State Treasurer Jonathan Miller and ABC News's George Stephanopolous have one very notable characteristic in common. Neither seems capable of telling the difference between a dollar that is an asset and one that is not.
Miller persists in his stupid claim that the money-losing KAPT scheme is backed up by more than $100 million in cash from liquidated unclaimed property. The reality of course is that there is no such money, no such fund, and the only surprise is that the mainstream media in Kentucky is so willfully blind to this simple truth. Perhaps they don't mind raising your taxes to fill the growing hole KAPT will require us to fill in future years. I do.

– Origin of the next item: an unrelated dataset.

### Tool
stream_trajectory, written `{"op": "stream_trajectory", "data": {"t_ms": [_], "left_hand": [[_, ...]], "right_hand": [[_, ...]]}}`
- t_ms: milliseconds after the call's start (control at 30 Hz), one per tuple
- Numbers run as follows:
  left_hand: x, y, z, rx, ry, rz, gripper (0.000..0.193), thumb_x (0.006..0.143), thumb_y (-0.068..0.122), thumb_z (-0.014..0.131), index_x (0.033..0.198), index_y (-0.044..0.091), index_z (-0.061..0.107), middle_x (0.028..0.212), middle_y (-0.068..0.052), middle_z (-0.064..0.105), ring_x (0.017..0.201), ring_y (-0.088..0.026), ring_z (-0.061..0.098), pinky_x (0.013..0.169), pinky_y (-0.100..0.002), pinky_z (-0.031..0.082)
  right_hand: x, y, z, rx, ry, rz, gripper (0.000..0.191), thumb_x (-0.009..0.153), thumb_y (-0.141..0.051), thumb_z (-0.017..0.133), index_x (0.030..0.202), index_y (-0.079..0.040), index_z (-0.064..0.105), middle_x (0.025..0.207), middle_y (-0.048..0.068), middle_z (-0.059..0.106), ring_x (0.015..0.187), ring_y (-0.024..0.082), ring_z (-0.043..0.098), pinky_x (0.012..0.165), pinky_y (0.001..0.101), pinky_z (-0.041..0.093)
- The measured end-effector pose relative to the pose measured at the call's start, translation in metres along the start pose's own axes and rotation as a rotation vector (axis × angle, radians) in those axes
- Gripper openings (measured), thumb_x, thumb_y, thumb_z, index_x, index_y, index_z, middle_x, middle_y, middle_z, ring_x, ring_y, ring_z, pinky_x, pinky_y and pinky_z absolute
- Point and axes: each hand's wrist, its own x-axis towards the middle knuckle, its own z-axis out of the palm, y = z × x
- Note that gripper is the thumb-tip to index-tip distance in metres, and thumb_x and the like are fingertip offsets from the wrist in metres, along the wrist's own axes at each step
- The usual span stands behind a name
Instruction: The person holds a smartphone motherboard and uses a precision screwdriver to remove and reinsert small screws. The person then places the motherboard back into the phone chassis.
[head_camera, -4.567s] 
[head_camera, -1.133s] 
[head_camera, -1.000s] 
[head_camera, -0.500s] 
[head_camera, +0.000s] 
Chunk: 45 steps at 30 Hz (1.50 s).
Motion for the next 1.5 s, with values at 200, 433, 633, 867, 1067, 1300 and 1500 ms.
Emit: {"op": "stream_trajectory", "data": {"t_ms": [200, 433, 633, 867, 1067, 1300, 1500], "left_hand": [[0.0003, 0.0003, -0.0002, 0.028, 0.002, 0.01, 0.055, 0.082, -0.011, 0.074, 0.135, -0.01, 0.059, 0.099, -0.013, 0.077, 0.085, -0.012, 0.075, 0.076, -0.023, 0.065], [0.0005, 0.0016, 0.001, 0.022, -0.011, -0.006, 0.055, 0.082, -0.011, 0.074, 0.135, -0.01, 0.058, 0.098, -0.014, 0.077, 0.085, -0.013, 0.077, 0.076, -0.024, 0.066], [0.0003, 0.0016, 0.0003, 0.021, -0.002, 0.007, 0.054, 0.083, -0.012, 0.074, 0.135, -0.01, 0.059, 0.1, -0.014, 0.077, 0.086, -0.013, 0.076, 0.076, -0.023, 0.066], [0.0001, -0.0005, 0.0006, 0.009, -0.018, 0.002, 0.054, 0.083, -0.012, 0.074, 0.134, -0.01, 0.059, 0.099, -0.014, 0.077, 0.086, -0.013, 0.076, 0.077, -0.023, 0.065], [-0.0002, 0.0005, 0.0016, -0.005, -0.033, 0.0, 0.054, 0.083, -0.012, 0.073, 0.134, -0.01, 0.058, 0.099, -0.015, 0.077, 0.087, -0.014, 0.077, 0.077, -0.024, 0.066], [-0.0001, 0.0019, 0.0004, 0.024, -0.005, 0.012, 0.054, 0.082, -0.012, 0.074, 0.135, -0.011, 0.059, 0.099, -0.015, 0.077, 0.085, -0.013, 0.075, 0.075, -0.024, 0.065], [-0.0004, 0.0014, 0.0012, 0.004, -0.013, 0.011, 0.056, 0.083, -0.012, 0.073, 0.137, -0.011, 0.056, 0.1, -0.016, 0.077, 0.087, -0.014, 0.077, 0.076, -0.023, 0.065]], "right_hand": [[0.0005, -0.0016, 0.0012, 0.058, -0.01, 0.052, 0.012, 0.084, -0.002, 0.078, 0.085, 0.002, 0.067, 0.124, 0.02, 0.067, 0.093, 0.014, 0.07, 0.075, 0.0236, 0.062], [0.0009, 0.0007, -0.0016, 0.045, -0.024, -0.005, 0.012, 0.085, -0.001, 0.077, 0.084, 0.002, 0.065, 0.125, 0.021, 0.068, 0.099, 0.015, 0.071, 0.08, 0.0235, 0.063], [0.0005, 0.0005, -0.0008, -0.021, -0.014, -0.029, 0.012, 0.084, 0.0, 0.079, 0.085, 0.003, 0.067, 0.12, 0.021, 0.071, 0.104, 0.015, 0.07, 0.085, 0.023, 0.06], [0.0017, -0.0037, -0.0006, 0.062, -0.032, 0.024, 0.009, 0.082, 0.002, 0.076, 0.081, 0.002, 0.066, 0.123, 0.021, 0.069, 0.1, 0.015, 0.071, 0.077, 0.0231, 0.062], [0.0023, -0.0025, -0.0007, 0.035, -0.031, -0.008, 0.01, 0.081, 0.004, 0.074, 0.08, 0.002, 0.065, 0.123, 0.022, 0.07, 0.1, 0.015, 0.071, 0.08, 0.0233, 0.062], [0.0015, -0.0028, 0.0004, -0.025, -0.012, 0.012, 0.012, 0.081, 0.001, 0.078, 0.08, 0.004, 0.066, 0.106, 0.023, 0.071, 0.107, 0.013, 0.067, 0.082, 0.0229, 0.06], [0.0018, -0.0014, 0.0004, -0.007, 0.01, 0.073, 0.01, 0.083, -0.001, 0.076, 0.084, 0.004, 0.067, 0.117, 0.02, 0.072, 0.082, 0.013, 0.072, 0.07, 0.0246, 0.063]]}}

Stephanopolous looked like he was going to wet himself when he exclaimed, absurdly, that the President of the United States was "caught in a contradiction" by describing Social Security Trust Fund "dollars" as a filing cabinet full of IOU's and contending that personal accounts would include an option for nervous investors that would include all Treasury Bonds backed by the "full faith and credit of the USA." The difference is that the Social Security Trust Fund money has been spent (that makes it just like the KY unclaimed property "fund" if you are keeping score at home.) When money is gone, it can't honestly be counted as an asset. Surely they taught that to you at Harvard, Treasurer Miller. And it is a shame that Stephanopolous is too thick to see that President Bush just pulled the "gambling in the stock market" rug out from under the Democrats' feet. No doubt the New York Times and Washington Post slept through that one as well.
Democrats are mighty smug on this one right now. They had better hope that their electoral math is better than their financial math.
I'm so glad that President Bush mentioned that the GOP is clearly the party of ideas. Democrats are counting on ignorance in the voting public to stop their slide into oblivion. The numbers (as in the simple math) are on our side. We can only hope that the votes will be.